Former LSU health-care executive Dr. Michael Butler returned to Louisiana this week for a special lecture on “The Value of Systemness.”

There was more than a little irony in Butler’s topic.

Butler’s address during the recent annual Health Care Effectiveness Forum in Baton Rouge came as LSU prepares to break down its system of hospitals and turn over operations and management to private hospitals around the state.

Locally, LSU’s Earl K. Long Medical Center is scheduled to close in mid-April and move patient care and medical education to Our Lady of the Lake Regional Medical Center. Deals are in the works for LSU hospitals in Lafayette, New Orleans, Houma and Lake Charles to be run by private nonprofit hospitals.

It will be quite a change for those who work in the LSU hospital system today — with new bosses who are unknown quantities. And so Butler tried to reassure LSU employees that they still are important in this new world.

“None of the people in this room should be afraid of change,” said Butler who is now executive vice president and chief medical officer of the Jackson Health System in Florida. “You can teach the (private) partners,” Butler said, then added “if they are open to that.”

At the same conference, the LSU System chief overseeing the redesign told LSU employees that they had a place in the new system, that the private partners wanted to hire them.

Dr. Frank Opelka said LSU has the model for what’s going to be required with the federal health revamp.

“We live in an accountable-care organization today. Our partners are just beginning to learn that,” said Opelka.

Butler said LSU employees are part of a tradition that dates to 1736, when a hospital for the poor opened in New Orleans.

“That was 277 years ago. That was before America was founded. The fact that we can have a purpose that is over 277 years old that still has relevance today is important,” Butler said.

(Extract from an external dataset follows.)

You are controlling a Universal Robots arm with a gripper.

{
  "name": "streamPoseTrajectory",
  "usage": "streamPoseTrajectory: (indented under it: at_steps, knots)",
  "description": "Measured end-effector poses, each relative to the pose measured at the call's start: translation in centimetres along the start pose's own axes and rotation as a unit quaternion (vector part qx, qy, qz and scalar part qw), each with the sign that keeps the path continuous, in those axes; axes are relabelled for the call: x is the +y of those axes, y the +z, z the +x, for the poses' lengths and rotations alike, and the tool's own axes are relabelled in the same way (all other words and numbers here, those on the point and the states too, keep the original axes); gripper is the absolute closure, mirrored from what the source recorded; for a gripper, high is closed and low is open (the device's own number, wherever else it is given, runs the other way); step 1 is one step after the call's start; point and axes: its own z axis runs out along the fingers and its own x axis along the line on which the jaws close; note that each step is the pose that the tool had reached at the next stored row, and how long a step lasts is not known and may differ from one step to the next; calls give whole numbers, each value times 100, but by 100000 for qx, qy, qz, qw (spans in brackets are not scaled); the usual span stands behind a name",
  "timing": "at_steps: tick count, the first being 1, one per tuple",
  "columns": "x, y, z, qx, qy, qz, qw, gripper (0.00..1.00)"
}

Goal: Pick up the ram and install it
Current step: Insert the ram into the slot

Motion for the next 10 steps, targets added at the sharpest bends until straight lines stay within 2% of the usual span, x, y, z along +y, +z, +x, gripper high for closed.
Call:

Butler reviewed a partial list of what LSU hospitals have accomplished in recent years — things he said private hospitals are just now beginning to discover the value in.

Included on the list:

  • Implementing evidence-based guidelines on the best treatment protocols.
  • Disease management for such things as diabetes, heart failure and asthma to get patients involved in their health care to improve outcomes.
  • Electronic medical records to better coordinate patient care.
  • Telemedicine to get specialty health care into rural areas.
  • Mental health emergency rooms.

Butler said the LSU hospitals were the second in the United States to get national medical home designation. Medical homes offer patient-centered primary care.

He said none of the private partner hospitals have the outpatient clinic capacity of today’s LSU hospitals. The clinics allow better management of patient care and reduce hospitalizations because medical problems are identified and treated early.

“The irony in all the changes we are going through is we had worked out the care delivery model. We didn’t have the financial part worked out,” said Butler. “Ultimately this is more important than the financial.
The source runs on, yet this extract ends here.